So far, cross-border capital flows (i.e. inflow and outflow of hot money) carried out by China through the import and export false reporting channels are mainly carried out by light textile enterprises through the arbitrage trade in Hongkong, especially the light textile enterprises in Guangdong.
In the first half of the year, the appreciation rate of RMB increased greatly, and the export of traditional labor intensive products was more affected than mechanical and electrical products.

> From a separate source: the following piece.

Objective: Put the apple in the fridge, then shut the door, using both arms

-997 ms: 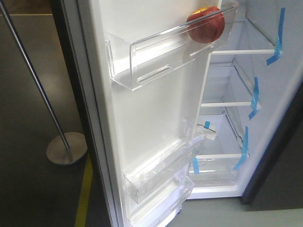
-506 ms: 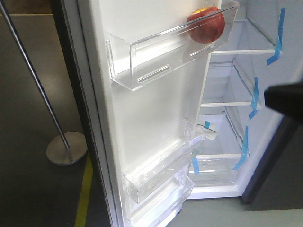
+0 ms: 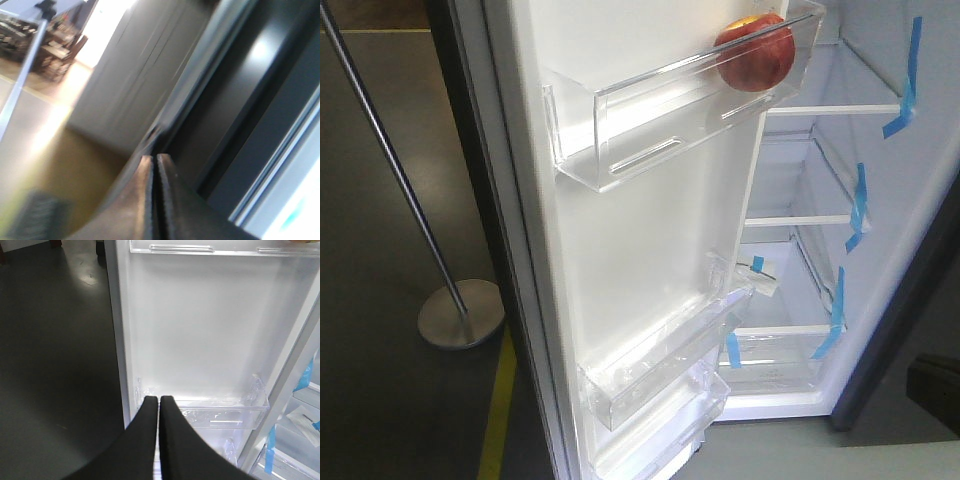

Statistics show that in the first half of this year, China's < a target= "_blank" href= "http://www.91se91.com/" > textile > /a > products, a target= "_blank" href= "http://www.91se91.com/" > clothing > _blank > luggage and bags, less than 7 yuan, "shoes", "toys", "furniture", "plastic products" and so on, the labor intensive products exported to 210 billion 20 million categories, exports increased by 12.6%, which is 2.2 percentage points higher than that of the same period.
Theoretically, the increase in hot money may be due to the larger composition. The risk of obvious stall in the coming months due to hot money escaping will be correspondingly greater. But in practice, the adjustment of China's light textile enterprises in recent years and the rise of competitiveness are a reality.
In the first half of the year, the increase in the export volume of traditional labour intensive products was not all done by arbitrage trade: < /p >
< p > from the change of cost and profit rate index of Industrial Enterprises above designated size.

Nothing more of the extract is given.